Querelle de drapeaux à l'Assemblée nationale


Geneviève Lajoie

Dernière mise à jour: 16-11-2012 | 21h00

QUÉBEC - L'unifolié est à nouveau l'objet de querelles à l'Assemblée nationale. Les libéraux montent au front pour défendre la présence du drapeau canadien dans l'enceinte du Parlement, que le gouvernement Marois veut retirer.

Le whip en chef du gouvernement, Yves-François Blanchet, a écrit au président de l'Assemblée nationale pour retirer l'unifolié du Salon rouge.

«Le Québec n'est pas une colonie canadienne», a-t-il clamé, pour expliquer son geste. Il a rappelé que le drapeau canadien n'a arboré la salle du Conseil législatif que sous la gouverne de Robert Bourassa et de Jean Charest.

Pour le député libéral Gerry Sclavounos, le gouvernement Marois «manque de respect envers les Québécois qui ont décidé clairement à deux reprises qu'ils voulaient demeurer au sein de la Fédération canadienne».

L'opposition officielle a ainsi écrit à son tour au président de l'Assemblée nationale, Jacques Chagnon pour le prier de ne pas accéder à la demande des péquistes et d'accepter qu'on retire le drapeau canadien du conseil législatif.

Le débat pourrait se transporter en Chambre si le président choisit de soumettre la décision au vote des députés. Minoritaires, les péquistes risquent ainsi de se buter aux libéraux, mais aussi aux caquistes, qui estiment qu'il s'agit d'un débat stérile et qui voteront contre le retrait de l'unifolié.

De passage à Québec, le premier ministre Stephen Harper était visiblement embêté de commenter la guerre des drapeaux qui a cours à l'Assemblée nationale.

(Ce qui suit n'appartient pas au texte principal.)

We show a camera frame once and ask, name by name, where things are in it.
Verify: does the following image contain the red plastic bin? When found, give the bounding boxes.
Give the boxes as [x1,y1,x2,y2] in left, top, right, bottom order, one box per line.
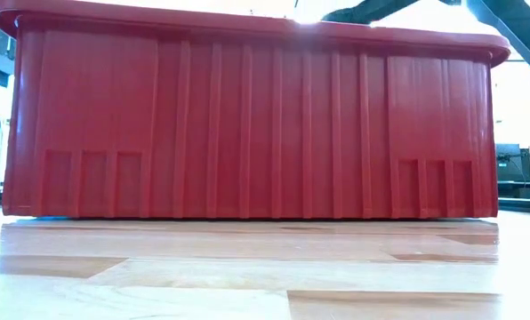
[0,0,512,220]

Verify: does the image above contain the dark background furniture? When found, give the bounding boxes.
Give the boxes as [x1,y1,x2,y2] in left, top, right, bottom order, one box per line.
[495,142,530,200]

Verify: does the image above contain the black aluminium frame rails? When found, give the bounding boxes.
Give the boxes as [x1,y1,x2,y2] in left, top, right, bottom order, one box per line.
[498,197,530,215]

«Qu'est-ce que je peux dire..., a-t-il commencé, hésitant. Je peux dire que notre priorité pour la population du Québec et le reste du Canada est l'économie et je pense que ça, c'est la vraie priorité des Québécois, pas des veilles chicanes, je n'ai pas l'intention de participer à de telles vieilles chicanes», a-t-il finalement indiqué.